Hannah of Making Rivendell in the Desert made a gorgeous LOTR-inspired baby eleven dress for her baby-to-be. Also: not only is she pregnant, she has three small children, so we were all in awe of her ability to find any time to sew at all. Here's how she did it:

With 3 kids under the age of 4, and being pretty pregnant with the baby that I'm actually making these things for (thus, needing sleep), I found with this sewalong how to get sewing time in: firstly, to sew in little chunks of time (15ish-25ish minutes) during their snack times or when they're in quiet play, the key being always being willing to walk away in a second when the kiddos were unhappy. This meant that I had less negative feelings about sewing, and the kids were happier, and I was happier (and less frustrated)... Also, exchanging my 1 hour or so after the kids go down that I used to spend on Pinterest/internet, for sewing time instead. I would have "sewing days" which were no internet days.

Baby Elven Dress with Belt

SHB Sew-Along host Cindy went into geeky baby sewing overdrive, and made her little Hobbit a ... Hobbit costume. To wear in front of a mini Bag End. While chewing on his Cindy-made teething One Ring. WOW.

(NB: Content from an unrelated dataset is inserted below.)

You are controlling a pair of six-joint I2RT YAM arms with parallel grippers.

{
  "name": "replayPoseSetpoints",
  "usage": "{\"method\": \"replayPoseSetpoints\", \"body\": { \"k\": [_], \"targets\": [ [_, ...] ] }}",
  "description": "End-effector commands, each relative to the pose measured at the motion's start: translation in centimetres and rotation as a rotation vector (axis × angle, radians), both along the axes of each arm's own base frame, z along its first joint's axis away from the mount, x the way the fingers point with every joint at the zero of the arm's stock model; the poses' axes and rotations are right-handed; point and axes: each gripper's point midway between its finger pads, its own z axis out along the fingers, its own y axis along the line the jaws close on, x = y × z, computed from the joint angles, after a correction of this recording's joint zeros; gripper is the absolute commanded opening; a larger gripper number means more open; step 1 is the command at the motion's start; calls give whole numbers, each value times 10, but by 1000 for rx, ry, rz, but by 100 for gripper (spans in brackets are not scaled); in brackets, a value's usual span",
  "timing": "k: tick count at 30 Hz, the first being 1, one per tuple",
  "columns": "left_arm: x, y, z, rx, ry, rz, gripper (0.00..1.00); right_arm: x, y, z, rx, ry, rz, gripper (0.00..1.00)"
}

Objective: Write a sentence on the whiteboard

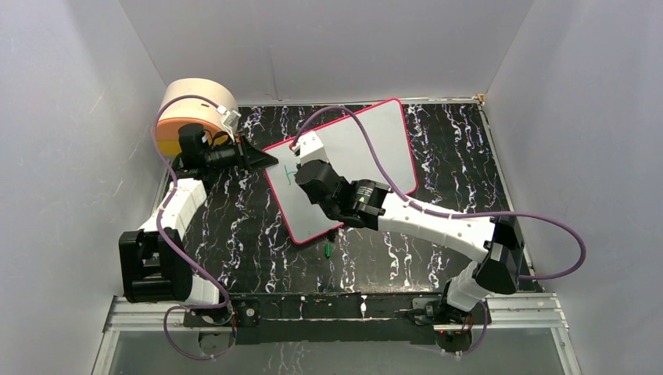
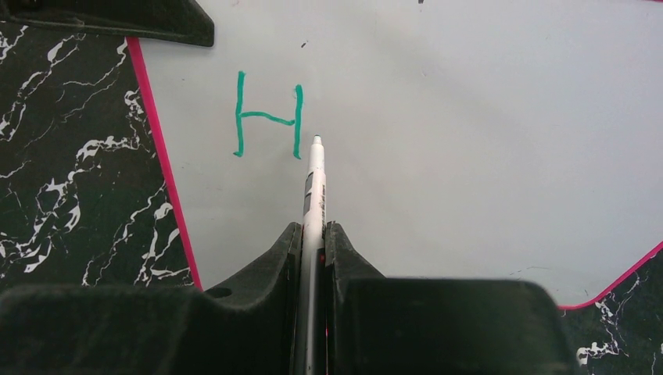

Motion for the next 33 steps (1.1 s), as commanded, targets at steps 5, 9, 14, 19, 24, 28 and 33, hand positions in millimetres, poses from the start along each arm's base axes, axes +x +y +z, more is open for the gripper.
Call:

In front of his hobbit hole

Not to mention a slew of geek-tastic fabric marker decorated tees, including a Firefly "Blue Sun" logo tee:

Geeky SHB shirts

Meanwhile, I made my little dude a way-too-big blockprinted Lego-inpsired onesie to coordinate with the Lego dress I made for his big sister:

Block-printed Lego Blocks Onesie/Bodyshirt

Phew, I think I got at least one baby clothes project from everybody in here? Please let me know if I missed you and I'll edit the post.

Thanks so much for joining us, whether you sewed just a little baby bib or a whole pile of elaborate baby outfits!